Aircraft: Cessna 172. Injuries: 1 Fatal. Location: Savannah, Ga. Aircraft damage: Destroyed.
What reportedly happened: The accident happened in night IFR conditions as the pilot was attempting an ILS approach to a northbound runway.
The pilot received his instrument rating about six months before the accident, at which time he reported about 189 hours of total flight time, including about 43 hours of instrument and 21 hours of night pilot-in-command flight time.
The air traffic controller issued a series of radar vectors to the pilot to guide him to the localizer course. However, after the controller cleared the pilot to intercept the localizer, the airplane instead continued across the localizer course.

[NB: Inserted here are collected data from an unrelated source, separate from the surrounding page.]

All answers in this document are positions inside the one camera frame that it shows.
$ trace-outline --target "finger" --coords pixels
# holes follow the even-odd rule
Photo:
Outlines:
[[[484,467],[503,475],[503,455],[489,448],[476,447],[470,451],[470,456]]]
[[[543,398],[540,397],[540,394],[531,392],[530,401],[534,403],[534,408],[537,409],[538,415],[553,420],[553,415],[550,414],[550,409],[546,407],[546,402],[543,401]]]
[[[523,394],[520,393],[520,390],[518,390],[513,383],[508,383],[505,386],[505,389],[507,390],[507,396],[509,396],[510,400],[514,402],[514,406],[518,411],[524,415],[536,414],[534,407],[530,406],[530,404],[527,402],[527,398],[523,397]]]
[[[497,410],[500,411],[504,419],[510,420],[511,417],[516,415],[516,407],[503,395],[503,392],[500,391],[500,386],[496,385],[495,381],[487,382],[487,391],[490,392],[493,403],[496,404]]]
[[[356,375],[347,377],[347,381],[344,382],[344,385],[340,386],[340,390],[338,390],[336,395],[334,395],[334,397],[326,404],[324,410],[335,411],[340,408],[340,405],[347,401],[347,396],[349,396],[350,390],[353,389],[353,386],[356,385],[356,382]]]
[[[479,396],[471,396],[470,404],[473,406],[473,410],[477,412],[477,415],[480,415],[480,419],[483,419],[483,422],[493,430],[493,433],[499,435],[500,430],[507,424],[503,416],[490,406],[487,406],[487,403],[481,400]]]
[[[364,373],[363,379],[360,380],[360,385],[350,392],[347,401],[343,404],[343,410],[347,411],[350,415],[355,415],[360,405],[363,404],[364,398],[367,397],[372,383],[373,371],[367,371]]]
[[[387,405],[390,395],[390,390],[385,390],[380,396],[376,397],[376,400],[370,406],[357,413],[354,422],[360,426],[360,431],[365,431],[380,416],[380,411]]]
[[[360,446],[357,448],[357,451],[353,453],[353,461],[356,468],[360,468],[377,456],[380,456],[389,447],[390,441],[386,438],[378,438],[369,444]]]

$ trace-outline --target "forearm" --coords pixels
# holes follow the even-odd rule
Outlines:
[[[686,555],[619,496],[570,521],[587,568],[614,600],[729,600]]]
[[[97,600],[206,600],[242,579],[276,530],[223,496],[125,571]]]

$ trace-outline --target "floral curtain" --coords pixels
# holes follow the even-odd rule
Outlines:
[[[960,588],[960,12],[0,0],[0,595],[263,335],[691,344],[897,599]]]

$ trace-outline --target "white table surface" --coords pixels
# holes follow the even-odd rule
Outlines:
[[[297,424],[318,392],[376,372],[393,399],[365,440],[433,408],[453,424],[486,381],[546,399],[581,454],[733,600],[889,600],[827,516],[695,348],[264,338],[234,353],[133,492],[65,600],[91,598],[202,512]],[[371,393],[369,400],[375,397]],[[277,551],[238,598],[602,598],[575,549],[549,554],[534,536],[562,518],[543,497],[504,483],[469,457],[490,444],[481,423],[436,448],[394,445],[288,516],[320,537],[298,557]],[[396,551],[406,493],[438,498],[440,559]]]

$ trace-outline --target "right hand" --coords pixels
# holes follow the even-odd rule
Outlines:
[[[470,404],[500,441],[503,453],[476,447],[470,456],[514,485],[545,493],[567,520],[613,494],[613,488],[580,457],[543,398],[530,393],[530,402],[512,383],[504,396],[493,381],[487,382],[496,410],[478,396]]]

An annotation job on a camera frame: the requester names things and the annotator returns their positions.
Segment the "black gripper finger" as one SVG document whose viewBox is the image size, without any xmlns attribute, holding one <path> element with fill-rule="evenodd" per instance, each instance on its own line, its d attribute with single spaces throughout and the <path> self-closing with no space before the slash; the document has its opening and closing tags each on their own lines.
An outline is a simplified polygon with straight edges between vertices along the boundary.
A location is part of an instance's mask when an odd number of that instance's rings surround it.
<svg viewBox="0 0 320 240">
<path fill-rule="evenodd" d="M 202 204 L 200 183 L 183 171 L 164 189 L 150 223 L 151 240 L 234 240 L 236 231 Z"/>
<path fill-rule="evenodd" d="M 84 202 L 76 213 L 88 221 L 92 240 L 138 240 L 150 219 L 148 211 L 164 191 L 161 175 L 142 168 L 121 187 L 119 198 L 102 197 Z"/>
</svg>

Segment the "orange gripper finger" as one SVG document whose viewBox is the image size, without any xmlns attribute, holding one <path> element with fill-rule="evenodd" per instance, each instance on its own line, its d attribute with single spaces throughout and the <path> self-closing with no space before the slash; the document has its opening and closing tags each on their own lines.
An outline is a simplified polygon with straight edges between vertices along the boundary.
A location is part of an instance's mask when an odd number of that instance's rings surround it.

The pilot initiated a 270° turn to the south, crossed the localizer course, and then turned back toward the localizer course again.
The controller observed that the airplane was in a descent and queried the pilot on his altitude. The pilot replied that he was “…trying to recover.” Radio and radar contact were then lost.
The airplane crashed in a salt marsh south of the airport. The wreckage was extremely fragmented.
Investigators determined the Cessna hit at high power.
Probable cause: The pilot’s failure to maintain airplane control while operating in night, instrument meteorological conditions, due to spatial disorientation.
NTSB Identification: ERA13FA062
This November 2012 accident report is provided by the National Transportation Safety Board. Published as an educational tool, it is intended to help pilots learn from the misfortunes of others.